My old patrol was doing fine the last five weeks. It was starting, albeit roughly, at temperatures down to -30 C. But one night it dropped to about -37. The next morning it would not start. Two days later it started after I poured some hot water on the fuel filter.

Now, after two more nights below -30 it won't start. I am making arrangements to move it to a warm car warehouse which is kept around 20c. Perhaps after a day or two in there it will start again.

But my question is about the fuel filter: normally the priming pump on the top of the filter is easy to push in; but it is absolutely rigid. I am assuming the fuel gelled and clogged the filter. Will it be necessary to replace the filter or will the filter clear up after it warms? Would it be best practice to replace the filter anyway?

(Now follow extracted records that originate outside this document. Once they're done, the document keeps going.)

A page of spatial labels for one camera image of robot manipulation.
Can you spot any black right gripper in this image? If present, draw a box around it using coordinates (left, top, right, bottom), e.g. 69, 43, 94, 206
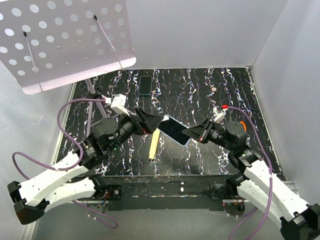
182, 117, 234, 152

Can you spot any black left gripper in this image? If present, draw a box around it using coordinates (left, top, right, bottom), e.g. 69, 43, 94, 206
108, 106, 163, 152

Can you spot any light blue phone case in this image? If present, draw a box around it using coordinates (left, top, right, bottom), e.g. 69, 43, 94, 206
157, 114, 193, 147

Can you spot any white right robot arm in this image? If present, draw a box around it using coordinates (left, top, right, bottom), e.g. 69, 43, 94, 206
183, 119, 320, 240

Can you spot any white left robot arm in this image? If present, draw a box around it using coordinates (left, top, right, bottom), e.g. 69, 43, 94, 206
7, 108, 163, 225

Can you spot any spare phone in blue case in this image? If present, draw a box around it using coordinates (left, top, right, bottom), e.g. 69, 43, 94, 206
138, 76, 152, 96

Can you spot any white music stand tripod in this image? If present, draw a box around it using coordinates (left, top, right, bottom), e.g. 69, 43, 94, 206
84, 78, 118, 141

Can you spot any white perforated music stand desk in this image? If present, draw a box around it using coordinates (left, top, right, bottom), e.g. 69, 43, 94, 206
0, 0, 137, 95

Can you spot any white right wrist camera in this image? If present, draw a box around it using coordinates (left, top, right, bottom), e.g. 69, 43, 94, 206
213, 105, 228, 123

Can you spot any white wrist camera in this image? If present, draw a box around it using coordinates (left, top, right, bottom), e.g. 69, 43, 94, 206
102, 94, 129, 115
213, 105, 228, 123

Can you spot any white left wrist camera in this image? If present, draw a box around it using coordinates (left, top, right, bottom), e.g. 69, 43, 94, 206
102, 94, 129, 115

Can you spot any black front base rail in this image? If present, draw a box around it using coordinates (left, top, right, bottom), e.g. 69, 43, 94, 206
85, 175, 246, 216

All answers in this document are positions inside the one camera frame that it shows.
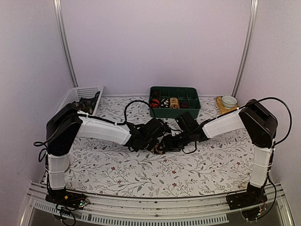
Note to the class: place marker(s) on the aluminium frame post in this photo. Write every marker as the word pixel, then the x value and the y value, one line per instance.
pixel 64 41
pixel 247 44

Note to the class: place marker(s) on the white ceramic mug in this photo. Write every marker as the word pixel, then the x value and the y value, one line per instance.
pixel 66 164

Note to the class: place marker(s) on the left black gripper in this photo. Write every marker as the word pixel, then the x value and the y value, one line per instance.
pixel 155 143

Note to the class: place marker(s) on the rolled orange black tie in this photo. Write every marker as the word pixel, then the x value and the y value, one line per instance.
pixel 155 103

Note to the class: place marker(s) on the rolled black white tie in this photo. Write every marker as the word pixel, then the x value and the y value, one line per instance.
pixel 165 103

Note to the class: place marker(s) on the rolled tan tie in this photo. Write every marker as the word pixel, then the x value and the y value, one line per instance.
pixel 174 103

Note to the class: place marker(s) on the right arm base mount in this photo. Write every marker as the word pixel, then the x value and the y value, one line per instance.
pixel 244 199

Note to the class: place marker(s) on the pale green ceramic bowl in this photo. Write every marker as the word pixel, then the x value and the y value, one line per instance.
pixel 229 101

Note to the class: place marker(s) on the front aluminium rail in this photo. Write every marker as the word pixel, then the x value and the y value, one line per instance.
pixel 212 210

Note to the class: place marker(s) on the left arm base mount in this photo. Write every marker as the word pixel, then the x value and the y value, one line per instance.
pixel 71 200

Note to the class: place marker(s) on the white plastic basket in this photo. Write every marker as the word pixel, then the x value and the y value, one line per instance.
pixel 75 94

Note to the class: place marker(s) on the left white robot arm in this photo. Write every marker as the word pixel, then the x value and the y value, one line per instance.
pixel 69 124

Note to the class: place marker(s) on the pile of dark ties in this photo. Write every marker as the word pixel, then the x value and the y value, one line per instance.
pixel 88 104

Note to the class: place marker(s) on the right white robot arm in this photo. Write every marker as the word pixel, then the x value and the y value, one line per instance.
pixel 260 124

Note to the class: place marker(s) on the rolled dark red tie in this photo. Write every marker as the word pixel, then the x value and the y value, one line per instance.
pixel 184 104

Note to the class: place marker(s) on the rolled dark brown tie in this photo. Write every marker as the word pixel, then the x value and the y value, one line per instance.
pixel 155 93

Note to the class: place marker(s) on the green divided organizer box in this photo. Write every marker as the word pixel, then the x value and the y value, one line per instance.
pixel 188 94

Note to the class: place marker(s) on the bamboo coaster mat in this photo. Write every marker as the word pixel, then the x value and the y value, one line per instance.
pixel 222 108

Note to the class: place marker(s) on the left aluminium frame post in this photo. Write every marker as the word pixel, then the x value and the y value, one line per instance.
pixel 64 41

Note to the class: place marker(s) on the right aluminium frame post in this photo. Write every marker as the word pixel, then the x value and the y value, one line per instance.
pixel 247 44

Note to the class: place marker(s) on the flamingo patterned tie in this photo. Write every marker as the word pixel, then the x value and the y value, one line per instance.
pixel 158 149

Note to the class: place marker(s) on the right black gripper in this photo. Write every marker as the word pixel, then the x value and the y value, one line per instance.
pixel 170 145

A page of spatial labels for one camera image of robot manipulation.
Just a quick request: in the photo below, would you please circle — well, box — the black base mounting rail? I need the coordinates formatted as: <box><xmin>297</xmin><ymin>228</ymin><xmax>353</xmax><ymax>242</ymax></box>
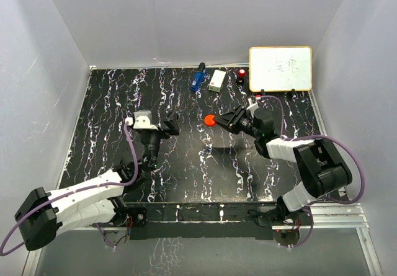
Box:
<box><xmin>92</xmin><ymin>202</ymin><xmax>314</xmax><ymax>241</ymax></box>

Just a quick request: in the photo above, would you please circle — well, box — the aluminium frame rail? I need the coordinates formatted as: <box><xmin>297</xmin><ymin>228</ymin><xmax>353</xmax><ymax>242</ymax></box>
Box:
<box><xmin>16</xmin><ymin>198</ymin><xmax>382</xmax><ymax>275</ymax></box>

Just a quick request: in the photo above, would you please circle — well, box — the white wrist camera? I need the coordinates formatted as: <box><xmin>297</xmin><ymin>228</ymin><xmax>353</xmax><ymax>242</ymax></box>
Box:
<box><xmin>125</xmin><ymin>110</ymin><xmax>158</xmax><ymax>130</ymax></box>
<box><xmin>247</xmin><ymin>95</ymin><xmax>262</xmax><ymax>116</ymax></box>

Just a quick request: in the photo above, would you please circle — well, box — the red cap black bottle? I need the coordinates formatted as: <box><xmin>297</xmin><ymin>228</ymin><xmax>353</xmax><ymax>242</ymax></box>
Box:
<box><xmin>236</xmin><ymin>68</ymin><xmax>246</xmax><ymax>84</ymax></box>

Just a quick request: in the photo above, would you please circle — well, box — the white rectangular box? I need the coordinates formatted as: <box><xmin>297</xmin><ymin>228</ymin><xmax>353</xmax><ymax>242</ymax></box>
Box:
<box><xmin>208</xmin><ymin>69</ymin><xmax>226</xmax><ymax>92</ymax></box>

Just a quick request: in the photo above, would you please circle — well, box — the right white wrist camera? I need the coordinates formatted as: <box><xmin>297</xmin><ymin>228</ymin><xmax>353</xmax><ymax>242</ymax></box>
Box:
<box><xmin>247</xmin><ymin>95</ymin><xmax>262</xmax><ymax>116</ymax></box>

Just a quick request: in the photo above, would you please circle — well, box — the red round case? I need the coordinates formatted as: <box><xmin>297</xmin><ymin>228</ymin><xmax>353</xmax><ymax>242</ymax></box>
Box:
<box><xmin>203</xmin><ymin>114</ymin><xmax>216</xmax><ymax>127</ymax></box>

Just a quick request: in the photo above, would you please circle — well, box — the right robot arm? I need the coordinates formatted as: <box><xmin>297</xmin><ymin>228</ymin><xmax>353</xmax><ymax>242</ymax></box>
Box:
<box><xmin>213</xmin><ymin>105</ymin><xmax>352</xmax><ymax>225</ymax></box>

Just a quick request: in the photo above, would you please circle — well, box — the white dry-erase board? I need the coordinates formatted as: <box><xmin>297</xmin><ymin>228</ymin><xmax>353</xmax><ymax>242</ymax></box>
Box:
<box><xmin>249</xmin><ymin>46</ymin><xmax>313</xmax><ymax>92</ymax></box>

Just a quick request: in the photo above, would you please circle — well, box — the blue stapler tool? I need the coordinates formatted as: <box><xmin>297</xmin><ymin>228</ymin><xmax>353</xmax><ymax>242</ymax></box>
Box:
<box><xmin>190</xmin><ymin>62</ymin><xmax>207</xmax><ymax>92</ymax></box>

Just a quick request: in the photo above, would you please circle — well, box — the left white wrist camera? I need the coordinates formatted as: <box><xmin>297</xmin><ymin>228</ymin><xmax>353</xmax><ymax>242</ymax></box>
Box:
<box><xmin>125</xmin><ymin>110</ymin><xmax>158</xmax><ymax>130</ymax></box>

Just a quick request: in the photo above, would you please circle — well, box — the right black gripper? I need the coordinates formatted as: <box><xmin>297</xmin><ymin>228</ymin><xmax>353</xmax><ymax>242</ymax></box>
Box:
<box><xmin>214</xmin><ymin>105</ymin><xmax>261</xmax><ymax>139</ymax></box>

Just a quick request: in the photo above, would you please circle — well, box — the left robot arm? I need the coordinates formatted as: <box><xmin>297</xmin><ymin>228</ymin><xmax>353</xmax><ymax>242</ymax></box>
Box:
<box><xmin>15</xmin><ymin>110</ymin><xmax>180</xmax><ymax>251</ymax></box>

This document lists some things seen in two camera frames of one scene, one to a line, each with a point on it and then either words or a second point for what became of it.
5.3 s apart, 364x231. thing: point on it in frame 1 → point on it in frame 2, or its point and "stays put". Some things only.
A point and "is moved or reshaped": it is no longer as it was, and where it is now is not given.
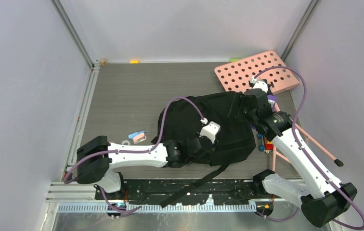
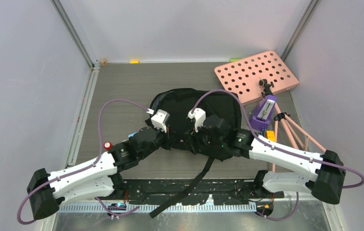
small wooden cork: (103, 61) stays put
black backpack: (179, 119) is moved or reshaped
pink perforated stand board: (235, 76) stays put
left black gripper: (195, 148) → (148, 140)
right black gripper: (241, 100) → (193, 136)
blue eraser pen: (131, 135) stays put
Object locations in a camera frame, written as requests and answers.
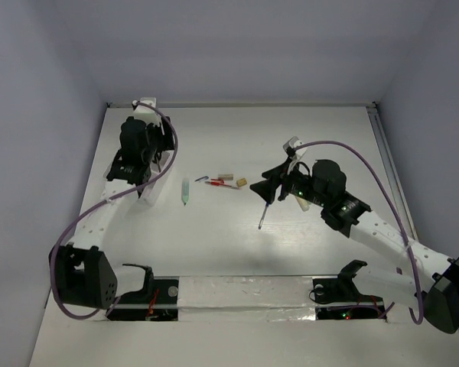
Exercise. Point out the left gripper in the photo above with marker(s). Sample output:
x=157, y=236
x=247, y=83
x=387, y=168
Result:
x=162, y=131

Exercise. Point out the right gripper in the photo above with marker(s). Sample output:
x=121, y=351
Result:
x=266, y=188

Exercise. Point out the black handled scissors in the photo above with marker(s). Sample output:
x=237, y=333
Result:
x=158, y=157

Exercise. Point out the yellow eraser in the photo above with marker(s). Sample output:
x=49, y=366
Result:
x=241, y=182

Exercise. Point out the blue ballpoint pen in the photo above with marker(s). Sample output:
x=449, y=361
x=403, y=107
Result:
x=262, y=219

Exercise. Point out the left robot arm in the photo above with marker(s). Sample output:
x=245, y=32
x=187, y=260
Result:
x=83, y=281

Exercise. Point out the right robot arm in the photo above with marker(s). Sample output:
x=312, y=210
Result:
x=428, y=281

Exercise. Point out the yellow highlighter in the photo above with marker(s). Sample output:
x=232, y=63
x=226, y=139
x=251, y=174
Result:
x=304, y=204

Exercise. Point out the green highlighter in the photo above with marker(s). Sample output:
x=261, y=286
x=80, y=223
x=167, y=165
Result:
x=185, y=191

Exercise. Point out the white compartment organizer box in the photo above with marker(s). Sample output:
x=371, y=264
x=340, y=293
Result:
x=140, y=181

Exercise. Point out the red gel pen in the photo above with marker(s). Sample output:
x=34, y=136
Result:
x=220, y=184

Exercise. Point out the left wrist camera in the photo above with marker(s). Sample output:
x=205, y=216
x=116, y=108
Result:
x=145, y=109

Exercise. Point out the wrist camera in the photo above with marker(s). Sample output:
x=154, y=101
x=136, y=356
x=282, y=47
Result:
x=145, y=109
x=293, y=148

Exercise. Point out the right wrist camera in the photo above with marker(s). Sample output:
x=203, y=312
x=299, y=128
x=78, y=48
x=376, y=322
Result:
x=293, y=148

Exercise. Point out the aluminium side rail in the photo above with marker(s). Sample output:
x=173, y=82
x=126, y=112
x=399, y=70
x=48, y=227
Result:
x=398, y=196

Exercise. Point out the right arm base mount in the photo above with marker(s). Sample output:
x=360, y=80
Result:
x=337, y=298

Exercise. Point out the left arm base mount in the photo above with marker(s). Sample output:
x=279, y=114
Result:
x=155, y=301

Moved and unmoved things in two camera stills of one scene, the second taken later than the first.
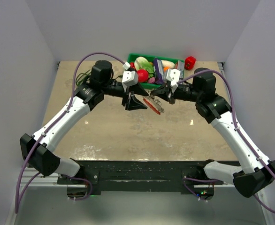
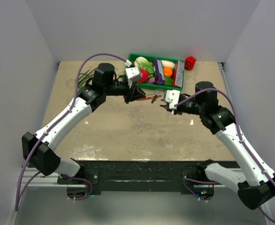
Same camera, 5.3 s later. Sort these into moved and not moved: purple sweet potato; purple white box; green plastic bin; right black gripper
Moved: right black gripper
Not moved: purple sweet potato; green plastic bin; purple white box
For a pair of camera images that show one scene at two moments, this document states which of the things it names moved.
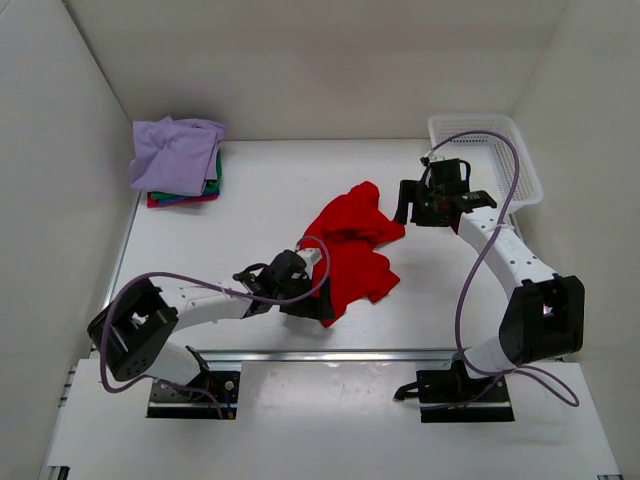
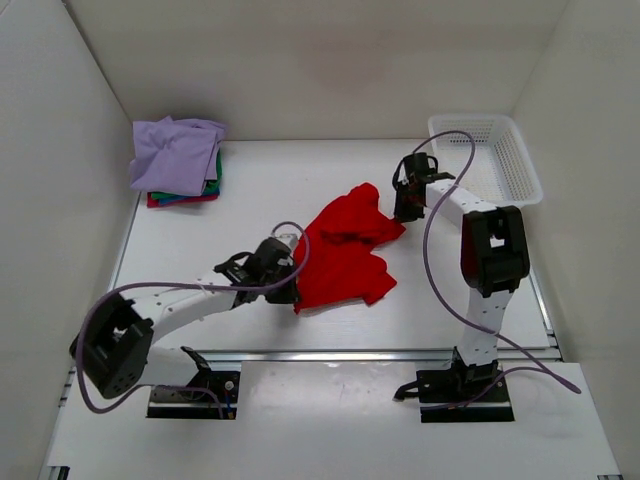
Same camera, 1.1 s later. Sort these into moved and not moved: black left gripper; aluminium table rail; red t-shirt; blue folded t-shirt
Moved: black left gripper
Not moved: red t-shirt; aluminium table rail; blue folded t-shirt
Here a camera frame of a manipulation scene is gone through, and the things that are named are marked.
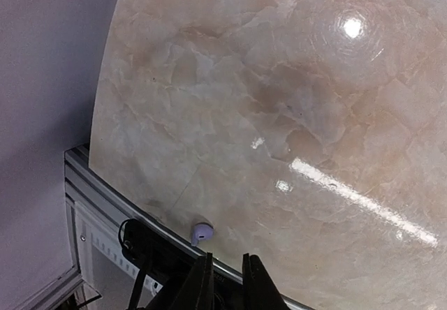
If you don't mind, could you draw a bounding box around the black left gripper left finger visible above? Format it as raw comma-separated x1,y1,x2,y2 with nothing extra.
145,253,214,310

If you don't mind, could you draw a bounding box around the aluminium front rail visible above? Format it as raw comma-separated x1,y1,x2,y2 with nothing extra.
24,145,302,309

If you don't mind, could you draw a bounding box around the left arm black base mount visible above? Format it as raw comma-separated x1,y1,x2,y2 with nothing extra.
118,219,245,310

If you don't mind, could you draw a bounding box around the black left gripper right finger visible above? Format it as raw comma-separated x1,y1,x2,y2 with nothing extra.
242,253,288,310

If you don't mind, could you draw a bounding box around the purple earbud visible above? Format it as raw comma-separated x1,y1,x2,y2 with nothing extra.
191,223,214,246

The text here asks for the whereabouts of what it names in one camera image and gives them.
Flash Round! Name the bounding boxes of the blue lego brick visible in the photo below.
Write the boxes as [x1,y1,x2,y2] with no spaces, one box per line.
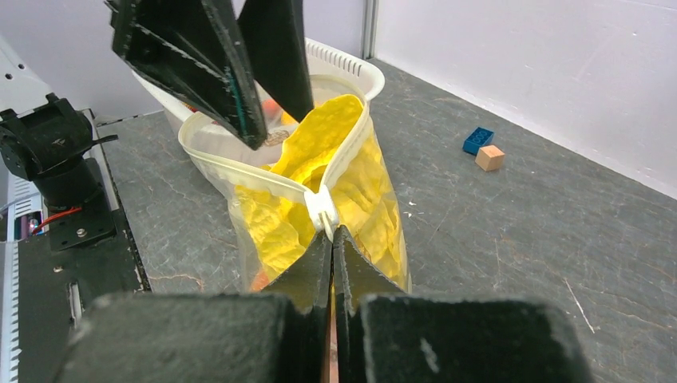
[462,127,494,156]

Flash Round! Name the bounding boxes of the clear polka dot zip bag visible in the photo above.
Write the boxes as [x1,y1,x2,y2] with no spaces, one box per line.
[177,73,414,294]

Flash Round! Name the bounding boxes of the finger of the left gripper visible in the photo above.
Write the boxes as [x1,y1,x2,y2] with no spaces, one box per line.
[238,0,314,122]

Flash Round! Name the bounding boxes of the white plastic basket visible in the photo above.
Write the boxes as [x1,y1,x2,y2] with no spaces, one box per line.
[133,38,385,133]

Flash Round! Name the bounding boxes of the yellow toy cabbage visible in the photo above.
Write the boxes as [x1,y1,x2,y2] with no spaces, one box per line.
[234,94,410,291]

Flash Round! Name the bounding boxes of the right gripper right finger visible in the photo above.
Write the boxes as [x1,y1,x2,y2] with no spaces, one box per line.
[333,225,404,382]

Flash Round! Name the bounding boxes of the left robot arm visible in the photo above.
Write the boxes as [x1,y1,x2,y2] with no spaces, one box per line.
[1,1,314,237]

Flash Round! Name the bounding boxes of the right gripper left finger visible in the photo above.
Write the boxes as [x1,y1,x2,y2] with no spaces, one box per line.
[262,231,332,382]

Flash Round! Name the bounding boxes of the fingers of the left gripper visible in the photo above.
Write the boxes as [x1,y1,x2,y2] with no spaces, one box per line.
[106,0,267,149]

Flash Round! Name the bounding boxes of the wooden cube centre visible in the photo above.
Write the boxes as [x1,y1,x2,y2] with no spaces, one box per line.
[475,145,505,172]

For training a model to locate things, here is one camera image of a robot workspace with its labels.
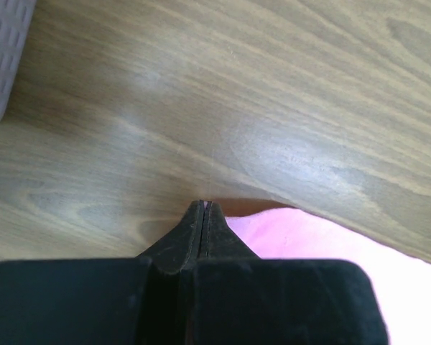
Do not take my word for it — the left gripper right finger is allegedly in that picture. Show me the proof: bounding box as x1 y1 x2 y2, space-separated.
186 202 386 344

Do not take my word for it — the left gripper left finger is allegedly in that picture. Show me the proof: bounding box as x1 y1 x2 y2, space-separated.
0 201 203 344

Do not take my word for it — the bright pink t shirt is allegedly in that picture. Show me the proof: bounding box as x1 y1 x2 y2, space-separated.
217 198 431 344

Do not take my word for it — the white plastic laundry basket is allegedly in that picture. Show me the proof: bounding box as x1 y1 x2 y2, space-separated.
0 0 36 121

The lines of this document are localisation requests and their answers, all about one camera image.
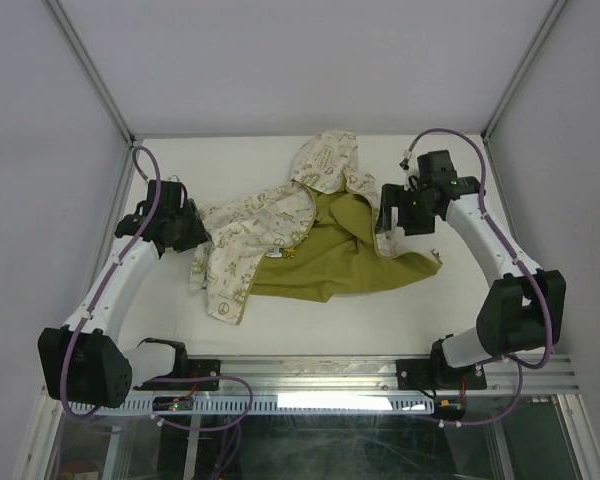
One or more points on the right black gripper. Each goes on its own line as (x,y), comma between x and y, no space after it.
(394,195)

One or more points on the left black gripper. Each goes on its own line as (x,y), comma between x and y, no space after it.
(198,235)

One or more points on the cream green-printed hooded jacket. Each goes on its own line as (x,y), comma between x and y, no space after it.
(311,238)

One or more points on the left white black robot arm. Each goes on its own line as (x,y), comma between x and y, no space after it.
(94,328)

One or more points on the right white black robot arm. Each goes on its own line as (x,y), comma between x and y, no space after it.
(524,306)

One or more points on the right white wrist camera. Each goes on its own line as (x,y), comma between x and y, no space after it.
(409,164)

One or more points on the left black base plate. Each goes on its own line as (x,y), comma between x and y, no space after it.
(198,373)

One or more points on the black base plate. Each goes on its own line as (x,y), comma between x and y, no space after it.
(424,374)
(198,373)

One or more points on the aluminium mounting rail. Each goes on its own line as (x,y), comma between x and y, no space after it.
(305,372)

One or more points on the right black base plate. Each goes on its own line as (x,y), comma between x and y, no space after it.
(424,374)

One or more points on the left aluminium frame post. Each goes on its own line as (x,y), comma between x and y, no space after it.
(90,71)

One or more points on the aluminium frame post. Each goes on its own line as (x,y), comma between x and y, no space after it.
(90,71)
(525,66)

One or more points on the white slotted cable duct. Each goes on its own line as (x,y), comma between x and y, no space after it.
(277,404)

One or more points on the right aluminium frame post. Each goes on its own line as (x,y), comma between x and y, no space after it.
(525,66)

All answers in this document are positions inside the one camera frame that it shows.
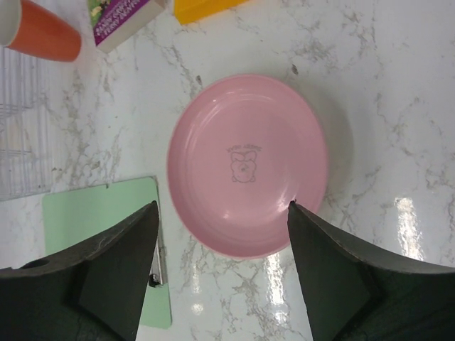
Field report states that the purple paperback book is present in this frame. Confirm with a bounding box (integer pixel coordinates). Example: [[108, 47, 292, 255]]
[[86, 0, 166, 53]]

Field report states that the pink plate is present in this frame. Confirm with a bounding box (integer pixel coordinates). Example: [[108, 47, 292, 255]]
[[167, 74, 329, 259]]

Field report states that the orange mug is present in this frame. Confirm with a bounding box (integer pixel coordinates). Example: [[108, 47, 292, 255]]
[[1, 0, 82, 63]]

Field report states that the green clipboard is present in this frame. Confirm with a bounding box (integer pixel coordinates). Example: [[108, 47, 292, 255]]
[[42, 177, 172, 329]]

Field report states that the orange mat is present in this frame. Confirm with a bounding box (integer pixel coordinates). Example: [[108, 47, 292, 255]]
[[173, 0, 247, 25]]

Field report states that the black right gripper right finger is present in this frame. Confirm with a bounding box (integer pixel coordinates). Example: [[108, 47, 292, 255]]
[[287, 201, 454, 340]]

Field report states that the white wire dish rack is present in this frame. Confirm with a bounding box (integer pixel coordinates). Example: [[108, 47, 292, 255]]
[[1, 47, 52, 201]]

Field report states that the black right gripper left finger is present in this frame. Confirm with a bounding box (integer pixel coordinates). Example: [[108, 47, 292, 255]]
[[1, 201, 159, 340]]

I have been buying winter diesel and I was adding some anti-gel to the fuel too; but I really don't know exactly to what temperature the winter diesel and anti-gel additive lowered the clouding and congeal point.

Let's just hope that it is only the cold which is the problem and I did not ruin the injection pump.

I will rent space in this warm warehouse for at least the next month.

Is there some definitive test that will determine whether the fuel is flowing?

I will see what happens after it warms up a day or two in the warm warehouse for even if clogged fuel lines are not the problem there is no way one can do repairs when the daytime high is below -20.

This morning I checked to see if there was power to the fuel cut off solenoid; that tested positive as the meter showed power going to the solenoid. But perhaps the solenoid has failed and is not allowing fuel to flow? I did not remove the solenoid - it was -22 when I was testing the power and one can feel the cold being sucked out of anything touching metal outside.

As bad as it sounds given the age of my old machine I am surprised it started and ran well at -25 to -30!

The manual transmission was really stiff too and a couple of days I could only get it to shift smoothly by double clutching; I suppose the prudent thing to do is to take a taxi until the temperatures are consistently no lower than -20.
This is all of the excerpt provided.